Good Old “Mail Post” is Back to Attract Tourists

 

●Nathan Shiga: November 2

Just picture the common type of mailbox in your own country – mostly boxy for practical reasons of feeding on mail and of different sizes. Japan used to have a cylindrical mailbox, rather a mail post, short of two meters in height, pained in bright red, standing sporadically in town.

That mail post disappeared years ago, taken after by a one-legged boxy type, also painted red, that holds more mail and easier for the postmen to handle.

A shrine in Tsuruoka City, Yamagata, figured the good old mail post should draw more tourists sightseeing the area. The shrine, Dewa Sanzan Shrine, has an impressive history of 1400 years and its history itself attracts growing numbers of tourists. The chief priest of the shrine, T. Miyano, figured it right to install one at the gate of the shrine by the guard frame “torii”.

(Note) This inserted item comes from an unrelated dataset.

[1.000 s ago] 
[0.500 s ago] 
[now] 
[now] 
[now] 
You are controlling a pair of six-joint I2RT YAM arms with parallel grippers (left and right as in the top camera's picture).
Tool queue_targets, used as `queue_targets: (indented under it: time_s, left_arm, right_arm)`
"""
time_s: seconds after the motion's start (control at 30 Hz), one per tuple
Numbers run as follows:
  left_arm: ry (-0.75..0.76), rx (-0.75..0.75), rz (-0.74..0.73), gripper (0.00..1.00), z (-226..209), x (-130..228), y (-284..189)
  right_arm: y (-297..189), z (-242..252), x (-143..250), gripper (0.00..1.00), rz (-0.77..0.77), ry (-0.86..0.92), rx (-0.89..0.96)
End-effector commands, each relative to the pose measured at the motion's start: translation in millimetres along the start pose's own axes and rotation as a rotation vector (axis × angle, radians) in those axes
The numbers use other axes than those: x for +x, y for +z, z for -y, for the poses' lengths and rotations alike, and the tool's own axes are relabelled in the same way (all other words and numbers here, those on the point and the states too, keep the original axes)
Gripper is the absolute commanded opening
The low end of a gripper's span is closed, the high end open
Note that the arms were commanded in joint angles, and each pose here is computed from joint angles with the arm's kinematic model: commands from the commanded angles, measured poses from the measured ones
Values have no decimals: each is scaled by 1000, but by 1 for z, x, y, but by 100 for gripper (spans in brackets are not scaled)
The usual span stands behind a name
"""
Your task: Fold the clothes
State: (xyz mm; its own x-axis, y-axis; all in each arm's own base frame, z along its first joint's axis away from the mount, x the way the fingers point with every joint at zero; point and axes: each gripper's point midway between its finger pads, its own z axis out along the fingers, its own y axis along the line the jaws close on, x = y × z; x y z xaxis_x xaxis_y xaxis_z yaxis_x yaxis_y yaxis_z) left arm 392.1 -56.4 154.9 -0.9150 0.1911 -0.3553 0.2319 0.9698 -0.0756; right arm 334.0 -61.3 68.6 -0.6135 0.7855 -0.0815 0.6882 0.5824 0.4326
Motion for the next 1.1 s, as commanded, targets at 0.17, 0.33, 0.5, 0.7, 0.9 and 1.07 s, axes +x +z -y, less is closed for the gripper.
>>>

Mt. Dewa Sanzan was designated a Japan heritage last year and draws more tourists to the mountain and sightseeing sites in its vicinity. The city is counting on young tourists who might chance to send out images of the mail post by the shrine via SNS media like Instagram to draw more tourists. This is the first mail post to “come home” in Tohoku since 2007 when postal services were privatized.

Postmaster T. Yoshida of Tamuke Post Office says “a chic rural scenery is back again thanks to the red mail post”. “Hope it’ll help attract more people to visit our place”, he grins.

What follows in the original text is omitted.